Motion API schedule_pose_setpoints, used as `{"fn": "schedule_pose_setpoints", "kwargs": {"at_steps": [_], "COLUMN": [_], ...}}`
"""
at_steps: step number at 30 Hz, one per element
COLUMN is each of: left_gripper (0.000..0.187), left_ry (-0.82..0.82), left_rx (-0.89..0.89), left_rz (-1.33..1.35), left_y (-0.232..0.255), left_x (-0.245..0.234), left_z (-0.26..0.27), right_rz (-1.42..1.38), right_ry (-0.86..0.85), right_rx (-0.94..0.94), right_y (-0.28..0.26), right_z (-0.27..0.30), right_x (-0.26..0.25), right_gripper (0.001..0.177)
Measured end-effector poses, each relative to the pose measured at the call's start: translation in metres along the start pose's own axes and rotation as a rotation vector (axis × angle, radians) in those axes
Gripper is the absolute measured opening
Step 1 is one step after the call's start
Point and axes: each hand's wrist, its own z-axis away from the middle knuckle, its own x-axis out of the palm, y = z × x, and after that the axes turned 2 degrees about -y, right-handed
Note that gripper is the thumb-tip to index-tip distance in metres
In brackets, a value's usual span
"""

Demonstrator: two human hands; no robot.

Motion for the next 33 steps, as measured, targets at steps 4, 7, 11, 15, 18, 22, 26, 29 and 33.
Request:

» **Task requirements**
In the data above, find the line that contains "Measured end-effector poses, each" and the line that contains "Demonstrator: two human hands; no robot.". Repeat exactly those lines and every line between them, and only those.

» **Finished task**
Measured end-effector poses, each relative to the pose measured at the call's start: translation in metres along the start pose's own axes and rotation as a rotation vector (axis × angle, radians) in those axes
Gripper is the absolute measured opening
Step 1 is one step after the call's start
Point and axes: each hand's wrist, its own z-axis away from the middle knuckle, its own x-axis out of the palm, y = z × x, and after that the axes turned 2 degrees about -y, right-handed
Note that gripper is the thumb-tip to index-tip distance in metres
In brackets, a value's usual span
"""

Demonstrator: two human hands; no robot.

This output is complete, so the exercise is closed.